■ **YOUR OBJECTIVE**:
Produce an exact copy of all records below.

■ **DATA**:
_ _ _ _ _

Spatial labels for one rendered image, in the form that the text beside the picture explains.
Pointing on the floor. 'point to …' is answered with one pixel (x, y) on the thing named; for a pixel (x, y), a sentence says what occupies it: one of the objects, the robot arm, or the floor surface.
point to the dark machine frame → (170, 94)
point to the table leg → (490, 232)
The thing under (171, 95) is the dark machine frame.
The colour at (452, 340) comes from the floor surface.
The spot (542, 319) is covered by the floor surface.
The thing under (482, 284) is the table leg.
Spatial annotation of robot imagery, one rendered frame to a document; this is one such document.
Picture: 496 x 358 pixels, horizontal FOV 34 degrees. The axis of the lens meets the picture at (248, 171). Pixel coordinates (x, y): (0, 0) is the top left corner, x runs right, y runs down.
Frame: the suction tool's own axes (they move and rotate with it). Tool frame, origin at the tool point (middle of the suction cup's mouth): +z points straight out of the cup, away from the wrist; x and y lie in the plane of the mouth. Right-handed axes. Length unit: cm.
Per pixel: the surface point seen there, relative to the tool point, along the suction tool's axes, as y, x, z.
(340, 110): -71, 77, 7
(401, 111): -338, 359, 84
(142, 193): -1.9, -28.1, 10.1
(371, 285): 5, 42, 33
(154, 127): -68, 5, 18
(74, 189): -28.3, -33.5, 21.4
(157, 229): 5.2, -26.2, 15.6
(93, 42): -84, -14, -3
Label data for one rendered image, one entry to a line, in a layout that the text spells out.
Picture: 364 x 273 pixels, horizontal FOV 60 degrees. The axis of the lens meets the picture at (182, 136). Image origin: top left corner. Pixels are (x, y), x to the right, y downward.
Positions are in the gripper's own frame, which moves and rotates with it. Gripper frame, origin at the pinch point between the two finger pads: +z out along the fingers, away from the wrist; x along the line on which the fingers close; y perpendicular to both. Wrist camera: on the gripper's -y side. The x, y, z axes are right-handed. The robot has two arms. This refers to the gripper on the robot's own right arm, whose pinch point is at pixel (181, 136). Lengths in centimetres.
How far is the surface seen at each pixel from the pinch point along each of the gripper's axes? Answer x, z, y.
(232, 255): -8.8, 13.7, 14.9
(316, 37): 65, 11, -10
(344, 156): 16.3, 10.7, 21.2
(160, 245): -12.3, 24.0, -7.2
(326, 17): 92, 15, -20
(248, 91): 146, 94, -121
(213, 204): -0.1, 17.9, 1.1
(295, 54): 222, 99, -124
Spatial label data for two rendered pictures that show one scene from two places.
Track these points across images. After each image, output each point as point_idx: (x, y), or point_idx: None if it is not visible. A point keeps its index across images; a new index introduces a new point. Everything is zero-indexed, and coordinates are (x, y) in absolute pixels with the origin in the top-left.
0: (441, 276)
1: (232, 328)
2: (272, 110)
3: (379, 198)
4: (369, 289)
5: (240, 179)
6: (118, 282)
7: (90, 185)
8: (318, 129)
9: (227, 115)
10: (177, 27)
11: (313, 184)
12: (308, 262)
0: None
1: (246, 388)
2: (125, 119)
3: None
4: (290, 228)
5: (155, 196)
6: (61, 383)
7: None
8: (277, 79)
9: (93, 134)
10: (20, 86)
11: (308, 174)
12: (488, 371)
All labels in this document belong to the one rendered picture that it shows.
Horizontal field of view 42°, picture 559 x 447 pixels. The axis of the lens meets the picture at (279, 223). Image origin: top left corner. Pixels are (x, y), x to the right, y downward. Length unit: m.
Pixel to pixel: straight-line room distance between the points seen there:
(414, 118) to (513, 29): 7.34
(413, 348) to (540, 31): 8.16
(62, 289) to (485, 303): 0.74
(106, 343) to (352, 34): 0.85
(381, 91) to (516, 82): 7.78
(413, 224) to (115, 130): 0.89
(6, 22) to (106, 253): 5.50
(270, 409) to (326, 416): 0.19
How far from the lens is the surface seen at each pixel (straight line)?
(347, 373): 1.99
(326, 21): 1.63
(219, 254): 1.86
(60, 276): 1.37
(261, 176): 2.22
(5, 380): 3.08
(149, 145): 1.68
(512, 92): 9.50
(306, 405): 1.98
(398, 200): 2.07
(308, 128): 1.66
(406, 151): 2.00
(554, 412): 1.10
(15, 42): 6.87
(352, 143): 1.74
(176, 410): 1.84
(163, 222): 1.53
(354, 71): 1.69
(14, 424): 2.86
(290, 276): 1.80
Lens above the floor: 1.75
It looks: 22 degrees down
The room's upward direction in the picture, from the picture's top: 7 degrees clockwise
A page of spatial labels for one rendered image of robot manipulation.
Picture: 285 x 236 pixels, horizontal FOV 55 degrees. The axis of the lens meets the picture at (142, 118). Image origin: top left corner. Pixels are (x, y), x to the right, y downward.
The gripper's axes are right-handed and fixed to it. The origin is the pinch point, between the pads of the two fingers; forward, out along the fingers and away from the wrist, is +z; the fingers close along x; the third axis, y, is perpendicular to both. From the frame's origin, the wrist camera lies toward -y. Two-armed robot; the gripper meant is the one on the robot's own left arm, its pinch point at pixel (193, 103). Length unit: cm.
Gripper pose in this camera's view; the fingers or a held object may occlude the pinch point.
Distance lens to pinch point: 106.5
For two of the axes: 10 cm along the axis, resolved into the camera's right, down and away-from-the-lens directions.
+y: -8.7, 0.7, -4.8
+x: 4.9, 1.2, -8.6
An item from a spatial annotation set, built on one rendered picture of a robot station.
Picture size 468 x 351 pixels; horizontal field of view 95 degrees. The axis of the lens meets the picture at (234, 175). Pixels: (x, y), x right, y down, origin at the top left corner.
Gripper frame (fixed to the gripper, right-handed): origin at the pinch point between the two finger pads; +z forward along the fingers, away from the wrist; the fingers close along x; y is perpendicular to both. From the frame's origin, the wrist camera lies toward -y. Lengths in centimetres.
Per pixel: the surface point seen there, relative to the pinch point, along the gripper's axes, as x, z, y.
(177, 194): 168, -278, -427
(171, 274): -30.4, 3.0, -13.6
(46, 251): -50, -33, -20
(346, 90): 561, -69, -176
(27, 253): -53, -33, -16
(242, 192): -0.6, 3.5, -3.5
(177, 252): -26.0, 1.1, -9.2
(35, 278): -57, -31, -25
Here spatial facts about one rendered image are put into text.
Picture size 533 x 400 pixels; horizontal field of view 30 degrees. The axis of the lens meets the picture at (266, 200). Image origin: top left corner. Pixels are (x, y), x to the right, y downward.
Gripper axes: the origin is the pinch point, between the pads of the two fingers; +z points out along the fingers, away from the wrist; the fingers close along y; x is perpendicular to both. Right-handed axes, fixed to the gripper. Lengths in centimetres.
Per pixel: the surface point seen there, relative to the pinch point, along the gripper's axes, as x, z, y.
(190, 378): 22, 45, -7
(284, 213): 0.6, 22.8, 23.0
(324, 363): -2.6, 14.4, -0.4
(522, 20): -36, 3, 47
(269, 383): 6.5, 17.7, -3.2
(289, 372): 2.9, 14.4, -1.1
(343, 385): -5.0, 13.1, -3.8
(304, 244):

_ _ _ _ _

■ **ANSWER TO THIS EXERCISE**:
Spatial labels for one rendered image, in the form that the text beside the picture explains.
Pointing on the floor. 'point to …' is answered with one pixel (x, y) on the thing named; for a pixel (x, y), a sentence says what occupies it: one of the objects, the robot arm, or the floor surface.
point to the dark machine frame → (170, 94)
point to the table leg → (490, 232)
The thing under (171, 95) is the dark machine frame.
The colour at (452, 340) comes from the floor surface.
The spot (542, 319) is covered by the floor surface.
The thing under (482, 284) is the table leg.
Spatial annotation of robot imagery, one rendered frame to a document; this is one such document.
Picture: 496 x 358 pixels, horizontal FOV 34 degrees. The axis of the lens meets the picture at (248, 171). Pixel coordinates (x, y): (0, 0) is the top left corner, x runs right, y runs down.
Frame: the suction tool's own axes (they move and rotate with it). Tool frame, origin at the tool point (middle of the suction cup's mouth): +z points straight out of the cup, away from the wrist; x and y lie in the plane of the mouth. Right-handed axes. Length unit: cm.
Per pixel: the surface point seen there, relative to the tool point, along the suction tool's axes, as y, x, z.
(340, 110): -71, 77, 7
(401, 111): -338, 359, 84
(142, 193): -1.9, -28.1, 10.1
(371, 285): 5, 42, 33
(154, 127): -68, 5, 18
(74, 189): -28.3, -33.5, 21.4
(157, 229): 5.2, -26.2, 15.6
(93, 42): -84, -14, -3
Label data for one rendered image, one entry to a line, in a layout that the text spells out.
Picture: 364 x 273 pixels, horizontal FOV 60 degrees. The axis of the lens meets the picture at (182, 136). Image origin: top left corner. Pixels are (x, y), x to the right, y downward.
Positions are in the gripper's own frame, which moves and rotates with it. Gripper frame, origin at the pinch point between the two finger pads: +z out along the fingers, away from the wrist; x along the line on which the fingers close; y perpendicular to both. Wrist camera: on the gripper's -y side. The x, y, z axes are right-handed. The robot has two arms. This refers to the gripper on the robot's own right arm, whose pinch point is at pixel (181, 136). Lengths in centimetres.
How far is the surface seen at each pixel from the pinch point along each of the gripper's axes? Answer x, z, y.
(232, 255): -8.8, 13.7, 14.9
(316, 37): 65, 11, -10
(344, 156): 16.3, 10.7, 21.2
(160, 245): -12.3, 24.0, -7.2
(326, 17): 92, 15, -20
(248, 91): 146, 94, -121
(213, 204): -0.1, 17.9, 1.1
(295, 54): 222, 99, -124
Spatial label data for two rendered pictures that show one scene from two places.
Track these points across images. After each image, output each point as point_idx: (x, y), or point_idx: None if it is not visible. A point keeps its index across images; a new index introduces a new point. Everything is zero-indexed, and coordinates are (x, y) in absolute pixels with the origin in the top-left.
0: (441, 276)
1: (232, 328)
2: (272, 110)
3: (379, 198)
4: (369, 289)
5: (240, 179)
6: (118, 282)
7: (90, 185)
8: (318, 129)
9: (227, 115)
10: (177, 27)
11: (313, 184)
12: (308, 262)
0: None
1: (246, 388)
2: (125, 119)
3: None
4: (290, 228)
5: (155, 196)
6: (61, 383)
7: None
8: (277, 79)
9: (93, 134)
10: (20, 86)
11: (308, 174)
12: (488, 371)
All labels in this document belong to the one rendered picture that it shows.
Horizontal field of view 42°, picture 559 x 447 pixels. The axis of the lens meets the picture at (279, 223). Image origin: top left corner. Pixels are (x, y), x to the right, y downward. Length unit: m.
Pixel to pixel: straight-line room distance between the points seen there:
(414, 118) to (513, 29): 7.34
(413, 348) to (540, 31): 8.16
(62, 289) to (485, 303): 0.74
(106, 343) to (352, 34): 0.85
(381, 91) to (516, 82): 7.78
(413, 224) to (115, 130): 0.89
(6, 22) to (106, 253): 5.50
(270, 409) to (326, 416): 0.19
How far from the lens is the surface seen at each pixel (straight line)?
(347, 373): 1.99
(326, 21): 1.63
(219, 254): 1.86
(60, 276): 1.37
(261, 176): 2.22
(5, 380): 3.08
(149, 145): 1.68
(512, 92): 9.50
(306, 405): 1.98
(398, 200): 2.07
(308, 128): 1.66
(406, 151): 2.00
(554, 412): 1.10
(15, 42): 6.87
(352, 143): 1.74
(176, 410): 1.84
(163, 222): 1.53
(354, 71): 1.69
(14, 424): 2.86
(290, 276): 1.80
Lens above the floor: 1.75
It looks: 22 degrees down
The room's upward direction in the picture, from the picture's top: 7 degrees clockwise
A page of spatial labels for one rendered image of robot manipulation.
Picture: 285 x 236 pixels, horizontal FOV 55 degrees. The axis of the lens meets the picture at (142, 118). Image origin: top left corner. Pixels are (x, y), x to the right, y downward.
The gripper's axes are right-handed and fixed to it. The origin is the pinch point, between the pads of the two fingers; forward, out along the fingers and away from the wrist, is +z; the fingers close along x; the third axis, y, is perpendicular to both. From the frame's origin, the wrist camera lies toward -y. Two-armed robot; the gripper meant is the one on the robot's own left arm, its pinch point at pixel (193, 103). Length unit: cm.
Gripper pose in this camera's view; the fingers or a held object may occlude the pinch point.
Distance lens to pinch point: 106.5
For two of the axes: 10 cm along the axis, resolved into the camera's right, down and away-from-the-lens directions.
+y: -8.7, 0.7, -4.8
+x: 4.9, 1.2, -8.6
An item from a spatial annotation set, built on one rendered picture of a robot station.
Picture size 468 x 351 pixels; horizontal field of view 95 degrees. The axis of the lens meets the picture at (234, 175). Pixels: (x, y), x right, y down, origin at the top left corner.
Gripper frame (fixed to the gripper, right-handed): origin at the pinch point between the two finger pads; +z forward along the fingers, away from the wrist; the fingers close along x; y is perpendicular to both. From the frame's origin, the wrist camera lies toward -y. Lengths in centimetres.
Per pixel: the surface point seen there, relative to the pinch point, along the gripper's axes, as x, z, y.
(177, 194): 168, -278, -427
(171, 274): -30.4, 3.0, -13.6
(46, 251): -50, -33, -20
(346, 90): 561, -69, -176
(27, 253): -53, -33, -16
(242, 192): -0.6, 3.5, -3.5
(177, 252): -26.0, 1.1, -9.2
(35, 278): -57, -31, -25
Here spatial facts about one rendered image are put into text.
Picture size 533 x 400 pixels; horizontal field of view 30 degrees. The axis of the lens meets the picture at (266, 200). Image origin: top left corner. Pixels are (x, y), x to the right, y downward.
Gripper axes: the origin is the pinch point, between the pads of the two fingers; +z points out along the fingers, away from the wrist; the fingers close along y; x is perpendicular to both. Right-handed axes, fixed to the gripper. Lengths in centimetres.
Per pixel: the surface point seen there, relative to the pinch point, along the gripper's axes, as x, z, y.
(190, 378): 22, 45, -7
(284, 213): 0.6, 22.8, 23.0
(324, 363): -2.6, 14.4, -0.4
(522, 20): -36, 3, 47
(269, 383): 6.5, 17.7, -3.2
(289, 372): 2.9, 14.4, -1.1
(343, 385): -5.0, 13.1, -3.8
(304, 244):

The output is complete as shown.